WHAT IS NEEDED: Your answer should be the lines of the data below that contain "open".
○ ○ ○ ○ ○ ○ ○
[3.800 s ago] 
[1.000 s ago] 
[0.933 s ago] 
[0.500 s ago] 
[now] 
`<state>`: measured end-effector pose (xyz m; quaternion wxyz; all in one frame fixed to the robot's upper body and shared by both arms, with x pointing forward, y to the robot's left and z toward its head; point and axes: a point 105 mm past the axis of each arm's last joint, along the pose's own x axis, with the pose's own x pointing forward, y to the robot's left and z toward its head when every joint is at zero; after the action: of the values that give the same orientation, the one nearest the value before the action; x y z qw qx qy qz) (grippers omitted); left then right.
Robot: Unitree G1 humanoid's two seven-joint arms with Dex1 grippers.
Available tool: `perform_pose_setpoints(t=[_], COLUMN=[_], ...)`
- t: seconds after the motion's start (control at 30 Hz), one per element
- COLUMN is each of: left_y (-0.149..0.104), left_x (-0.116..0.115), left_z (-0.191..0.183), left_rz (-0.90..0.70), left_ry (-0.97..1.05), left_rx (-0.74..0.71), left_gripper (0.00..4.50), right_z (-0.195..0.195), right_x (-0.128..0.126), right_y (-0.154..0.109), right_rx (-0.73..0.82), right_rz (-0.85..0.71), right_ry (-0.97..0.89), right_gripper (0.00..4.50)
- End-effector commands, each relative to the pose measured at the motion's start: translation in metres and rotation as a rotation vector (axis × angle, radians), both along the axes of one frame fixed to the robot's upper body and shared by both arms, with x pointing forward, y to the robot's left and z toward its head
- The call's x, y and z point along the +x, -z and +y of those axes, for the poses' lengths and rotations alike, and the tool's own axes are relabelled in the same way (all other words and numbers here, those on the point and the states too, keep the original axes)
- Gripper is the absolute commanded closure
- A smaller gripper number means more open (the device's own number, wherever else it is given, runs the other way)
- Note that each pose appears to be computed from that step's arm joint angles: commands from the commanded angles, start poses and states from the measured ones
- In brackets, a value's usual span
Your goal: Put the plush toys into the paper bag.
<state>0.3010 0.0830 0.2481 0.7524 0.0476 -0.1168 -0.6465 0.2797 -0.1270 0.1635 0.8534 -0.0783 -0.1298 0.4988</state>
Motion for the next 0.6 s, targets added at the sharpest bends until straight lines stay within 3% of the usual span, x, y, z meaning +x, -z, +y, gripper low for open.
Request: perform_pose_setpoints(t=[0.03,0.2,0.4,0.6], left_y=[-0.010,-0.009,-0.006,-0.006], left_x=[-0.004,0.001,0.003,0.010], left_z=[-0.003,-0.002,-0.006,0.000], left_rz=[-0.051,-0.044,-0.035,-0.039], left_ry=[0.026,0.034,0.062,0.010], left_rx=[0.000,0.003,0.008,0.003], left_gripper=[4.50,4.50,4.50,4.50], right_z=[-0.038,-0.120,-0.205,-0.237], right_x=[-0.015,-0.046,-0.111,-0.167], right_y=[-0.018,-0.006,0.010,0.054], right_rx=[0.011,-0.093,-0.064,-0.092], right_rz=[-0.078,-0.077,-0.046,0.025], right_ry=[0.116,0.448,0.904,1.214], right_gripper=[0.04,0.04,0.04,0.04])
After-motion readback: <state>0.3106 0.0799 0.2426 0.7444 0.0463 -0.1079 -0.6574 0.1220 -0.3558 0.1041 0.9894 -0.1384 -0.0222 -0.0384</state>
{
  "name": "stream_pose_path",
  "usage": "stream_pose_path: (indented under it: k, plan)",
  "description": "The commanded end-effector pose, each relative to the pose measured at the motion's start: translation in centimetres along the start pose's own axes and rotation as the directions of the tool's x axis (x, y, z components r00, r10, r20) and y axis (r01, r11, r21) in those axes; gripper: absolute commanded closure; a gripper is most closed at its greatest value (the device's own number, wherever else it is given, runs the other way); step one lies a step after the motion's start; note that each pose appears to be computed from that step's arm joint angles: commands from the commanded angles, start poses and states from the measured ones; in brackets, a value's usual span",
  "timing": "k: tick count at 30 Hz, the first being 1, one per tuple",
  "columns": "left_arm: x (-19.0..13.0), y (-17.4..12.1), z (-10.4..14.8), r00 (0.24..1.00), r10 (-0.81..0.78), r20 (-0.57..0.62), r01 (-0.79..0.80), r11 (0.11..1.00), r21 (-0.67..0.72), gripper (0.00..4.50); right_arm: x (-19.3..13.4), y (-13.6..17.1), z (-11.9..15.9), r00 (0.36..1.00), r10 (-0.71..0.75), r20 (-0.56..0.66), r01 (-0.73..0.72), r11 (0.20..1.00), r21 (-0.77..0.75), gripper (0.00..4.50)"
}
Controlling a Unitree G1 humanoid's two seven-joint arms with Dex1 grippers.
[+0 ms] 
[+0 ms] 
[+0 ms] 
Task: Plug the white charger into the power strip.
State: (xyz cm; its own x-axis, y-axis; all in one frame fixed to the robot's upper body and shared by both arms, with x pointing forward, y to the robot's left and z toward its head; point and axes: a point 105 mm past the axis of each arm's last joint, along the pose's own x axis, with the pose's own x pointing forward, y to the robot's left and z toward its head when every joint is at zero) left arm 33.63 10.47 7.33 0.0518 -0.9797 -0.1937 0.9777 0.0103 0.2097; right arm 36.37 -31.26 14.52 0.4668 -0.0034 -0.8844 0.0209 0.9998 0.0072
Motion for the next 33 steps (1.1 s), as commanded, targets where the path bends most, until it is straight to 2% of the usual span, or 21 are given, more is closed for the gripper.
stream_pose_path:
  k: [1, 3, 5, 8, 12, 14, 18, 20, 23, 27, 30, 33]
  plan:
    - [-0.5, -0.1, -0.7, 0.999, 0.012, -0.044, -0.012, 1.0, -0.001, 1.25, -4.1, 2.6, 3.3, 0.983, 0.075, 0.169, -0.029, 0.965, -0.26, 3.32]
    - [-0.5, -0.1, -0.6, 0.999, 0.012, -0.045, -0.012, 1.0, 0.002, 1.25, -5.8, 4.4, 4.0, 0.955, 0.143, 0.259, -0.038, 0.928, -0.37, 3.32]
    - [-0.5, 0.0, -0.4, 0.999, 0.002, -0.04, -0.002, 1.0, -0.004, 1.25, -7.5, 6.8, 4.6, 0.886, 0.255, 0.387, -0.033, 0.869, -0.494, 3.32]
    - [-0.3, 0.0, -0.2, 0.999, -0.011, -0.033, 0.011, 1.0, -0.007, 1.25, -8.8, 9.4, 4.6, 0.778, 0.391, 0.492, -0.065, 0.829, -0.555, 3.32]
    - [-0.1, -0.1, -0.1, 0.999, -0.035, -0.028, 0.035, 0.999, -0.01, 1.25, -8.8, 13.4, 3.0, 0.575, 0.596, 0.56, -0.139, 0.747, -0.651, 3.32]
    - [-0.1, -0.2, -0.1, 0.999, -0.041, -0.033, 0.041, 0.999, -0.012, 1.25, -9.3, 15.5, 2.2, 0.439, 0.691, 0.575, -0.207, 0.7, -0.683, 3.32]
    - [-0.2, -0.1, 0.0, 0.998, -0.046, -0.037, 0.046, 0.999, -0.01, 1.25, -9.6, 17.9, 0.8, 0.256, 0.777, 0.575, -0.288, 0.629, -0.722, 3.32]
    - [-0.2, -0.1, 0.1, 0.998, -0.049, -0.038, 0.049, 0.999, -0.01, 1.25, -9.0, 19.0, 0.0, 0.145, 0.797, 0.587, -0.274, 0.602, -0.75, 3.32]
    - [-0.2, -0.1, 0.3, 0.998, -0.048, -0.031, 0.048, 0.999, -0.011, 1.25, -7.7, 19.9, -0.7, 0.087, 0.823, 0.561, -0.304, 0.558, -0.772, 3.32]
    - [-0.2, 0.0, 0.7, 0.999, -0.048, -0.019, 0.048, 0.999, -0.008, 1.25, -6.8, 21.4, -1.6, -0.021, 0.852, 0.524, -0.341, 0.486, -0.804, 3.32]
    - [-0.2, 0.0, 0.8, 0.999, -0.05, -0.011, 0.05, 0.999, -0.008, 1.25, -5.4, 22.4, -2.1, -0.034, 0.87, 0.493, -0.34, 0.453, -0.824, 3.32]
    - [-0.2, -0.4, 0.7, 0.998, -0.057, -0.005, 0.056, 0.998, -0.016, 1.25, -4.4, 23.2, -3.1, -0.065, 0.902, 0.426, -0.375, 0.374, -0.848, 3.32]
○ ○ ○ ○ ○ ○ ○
OUTPUT OF THE TASK:
- A smaller gripper number means more open (the device's own number, wherever else it is given, runs the other way)
Motion for the next 0.6 s, targets added at the sharpest bends until straight lines stay within 3% of the usual span, x, y, z meaning +x, -z, +y, gripper low for open.

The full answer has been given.